From: Tejun Heo <tj@kernel.org>
To: laijs@cn.fujitsu.com
Cc: axboe@kernel.dk, jack@suse.cz, fengguang.wu@intel.com,
jmoyer@redhat.com, zab@redhat.com, linux-kernel@vger.kernel.org,
herbert@gondor.apana.org.au, davem@davemloft.net,
linux-crypto@vger.kernel.org, Tejun Heo <tj@kernel.org>
Subject: [PATCH 09/10] workqueue: implement NUMA affinity for unbound workqueues
Date: Tue, 19 Mar 2013 17:00:28 -0700 [thread overview]
Message-ID: <1363737629-16745-10-git-send-email-tj@kernel.org> (raw)
In-Reply-To: <1363737629-16745-1-git-send-email-tj@kernel.org>
Currently, an unbound workqueue has single current, or first, pwq
(pool_workqueue) to which all new work items are queued. This often
isn't optimal on NUMA machines as workers may jump around across node
boundaries and work items get assigned to workers without any regard
to NUMA affinity.
This patch implements NUMA affinity for unbound workqueues. Instead
of mapping all entries of numa_pwq_tbl[] to the same pwq,
apply_workqueue_attrs() now creates a separate pwq covering the
intersecting CPUs for each NUMA node which has possible CPUs in
@attrs->cpumask. Nodes which don't have intersecting possible CPUs
are mapped to pwqs covering whole @attrs->cpumask.
This ensures that all work items issued on a NUMA node is executed on
the same node as long as the workqueue allows execution on the CPUs of
the node.
As this maps a workqueue to multiple pwqs and max_active is per-pwq,
this change the behavior of max_active. The limit is now per NUMA
node instead of global. While this is an actual change, max_active is
already per-cpu for per-cpu workqueues and primarily used as safety
mechanism rather than for active concurrency control. Concurrency is
usually limited from workqueue users by the number of concurrently
active work items and this change shouldn't matter much.
Signed-off-by: Tejun Heo <tj@kernel.org>
---
kernel/workqueue.c | 108 ++++++++++++++++++++++++++++++++++++++++++-----------
1 file changed, 86 insertions(+), 22 deletions(-)

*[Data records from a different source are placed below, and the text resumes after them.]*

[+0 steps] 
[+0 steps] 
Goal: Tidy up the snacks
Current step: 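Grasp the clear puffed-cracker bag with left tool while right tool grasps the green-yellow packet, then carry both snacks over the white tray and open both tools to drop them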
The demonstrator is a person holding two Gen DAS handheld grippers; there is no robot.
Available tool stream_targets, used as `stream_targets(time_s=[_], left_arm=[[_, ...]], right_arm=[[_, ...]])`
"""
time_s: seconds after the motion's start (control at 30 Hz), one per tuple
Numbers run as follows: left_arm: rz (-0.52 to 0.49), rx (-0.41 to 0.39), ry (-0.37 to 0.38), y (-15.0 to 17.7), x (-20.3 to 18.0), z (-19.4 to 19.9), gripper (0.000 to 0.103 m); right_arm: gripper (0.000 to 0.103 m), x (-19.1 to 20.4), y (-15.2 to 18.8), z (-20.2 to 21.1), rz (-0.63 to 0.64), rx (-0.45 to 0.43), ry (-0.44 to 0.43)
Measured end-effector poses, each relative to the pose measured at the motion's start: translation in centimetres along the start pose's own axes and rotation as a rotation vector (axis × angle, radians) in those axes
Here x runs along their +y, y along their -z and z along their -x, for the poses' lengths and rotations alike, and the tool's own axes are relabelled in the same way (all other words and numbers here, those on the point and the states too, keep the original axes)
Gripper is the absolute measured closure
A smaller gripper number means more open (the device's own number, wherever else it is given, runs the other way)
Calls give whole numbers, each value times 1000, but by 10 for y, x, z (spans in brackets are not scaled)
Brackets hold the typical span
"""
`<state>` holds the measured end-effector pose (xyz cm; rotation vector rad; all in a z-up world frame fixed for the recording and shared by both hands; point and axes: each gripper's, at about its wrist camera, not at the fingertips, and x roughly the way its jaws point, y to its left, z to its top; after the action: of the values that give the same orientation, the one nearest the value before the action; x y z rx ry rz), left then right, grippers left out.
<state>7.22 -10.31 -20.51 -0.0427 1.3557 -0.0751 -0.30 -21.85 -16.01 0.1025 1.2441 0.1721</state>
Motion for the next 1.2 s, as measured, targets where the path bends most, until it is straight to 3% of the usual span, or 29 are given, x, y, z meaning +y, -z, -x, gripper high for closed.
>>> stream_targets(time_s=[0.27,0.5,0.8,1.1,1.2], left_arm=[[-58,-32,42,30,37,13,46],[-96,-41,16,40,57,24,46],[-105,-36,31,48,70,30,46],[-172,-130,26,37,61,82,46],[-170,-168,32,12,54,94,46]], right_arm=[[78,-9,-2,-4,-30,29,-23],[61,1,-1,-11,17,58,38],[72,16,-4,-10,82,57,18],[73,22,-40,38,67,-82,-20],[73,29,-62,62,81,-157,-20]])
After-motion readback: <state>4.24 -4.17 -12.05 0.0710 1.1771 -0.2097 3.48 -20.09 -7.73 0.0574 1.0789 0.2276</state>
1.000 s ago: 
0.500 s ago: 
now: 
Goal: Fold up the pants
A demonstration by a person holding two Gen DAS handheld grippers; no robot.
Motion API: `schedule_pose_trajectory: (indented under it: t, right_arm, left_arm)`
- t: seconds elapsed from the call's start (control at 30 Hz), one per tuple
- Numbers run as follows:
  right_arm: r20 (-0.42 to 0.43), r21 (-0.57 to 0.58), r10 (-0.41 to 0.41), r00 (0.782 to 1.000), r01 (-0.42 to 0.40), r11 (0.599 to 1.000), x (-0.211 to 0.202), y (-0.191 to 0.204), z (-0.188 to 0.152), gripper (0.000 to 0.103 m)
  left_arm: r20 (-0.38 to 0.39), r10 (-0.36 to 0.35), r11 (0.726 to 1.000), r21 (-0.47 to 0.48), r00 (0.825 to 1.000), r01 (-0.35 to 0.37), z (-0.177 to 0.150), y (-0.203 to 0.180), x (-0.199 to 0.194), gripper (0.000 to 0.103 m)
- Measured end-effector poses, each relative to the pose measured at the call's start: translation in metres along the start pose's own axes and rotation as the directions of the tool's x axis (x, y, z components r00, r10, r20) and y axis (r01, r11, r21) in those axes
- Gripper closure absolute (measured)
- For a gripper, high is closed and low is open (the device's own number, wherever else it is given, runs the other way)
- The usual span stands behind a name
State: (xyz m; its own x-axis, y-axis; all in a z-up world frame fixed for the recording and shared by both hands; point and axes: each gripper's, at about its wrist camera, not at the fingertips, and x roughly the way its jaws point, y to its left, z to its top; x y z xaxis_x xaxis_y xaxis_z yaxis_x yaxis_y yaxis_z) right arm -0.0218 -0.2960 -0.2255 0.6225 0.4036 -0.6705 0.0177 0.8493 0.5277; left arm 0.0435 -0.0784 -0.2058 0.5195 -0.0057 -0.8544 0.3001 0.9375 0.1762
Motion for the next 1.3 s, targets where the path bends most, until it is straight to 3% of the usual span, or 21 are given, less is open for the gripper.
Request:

diff --git a/kernel/workqueue.c b/kernel/workqueue.c
index bbbfc92..0c36327 100644
--- a/kernel/workqueue.c
+++ b/kernel/workqueue.c
@@ -3658,13 +3658,13 @@ static void init_pwq(struct pool_workqueue *pwq, struct workqueue_struct *wq,
pwq->flush_color = -1;
pwq->refcnt = 1;
INIT_LIST_HEAD(&pwq->delayed_works);
+ INIT_LIST_HEAD(&pwq->pwqs_node);
INIT_LIST_HEAD(&pwq->mayday_node);
INIT_WORK(&pwq->unbound_release_work, pwq_unbound_release_workfn);
}
/* sync @pwq with the current state of its associated wq and link it */
-static void link_pwq(struct pool_workqueue *pwq,
- struct pool_workqueue **p_last_pwq)
+static void link_pwq(struct pool_workqueue *pwq)
{
struct workqueue_struct *wq = pwq->wq;
@@ -3675,8 +3675,6 @@ static void link_pwq(struct pool_workqueue *pwq,
* Set the matching work_color. This is synchronized with
* flush_mutex to avoid confusing flush_workqueue().
*/
- if (p_last_pwq)
- *p_last_pwq = first_pwq(wq);
pwq->work_color = wq->work_color;
/* sync max_active to the current setting */
@@ -3712,11 +3710,12 @@ static struct pool_workqueue *alloc_unbound_pwq(struct workqueue_struct *wq,
* @wq: the target workqueue
* @attrs: the workqueue_attrs to apply, allocated with alloc_workqueue_attrs()
*
- * Apply @attrs to an unbound workqueue @wq. If @attrs doesn't match the
- * current attributes, a new pwq is created and made the first pwq which
- * will serve all new work items. Older pwqs are released as in-flight
- * work items finish. Note that a work item which repeatedly requeues
- * itself back-to-back will stay on its current pwq.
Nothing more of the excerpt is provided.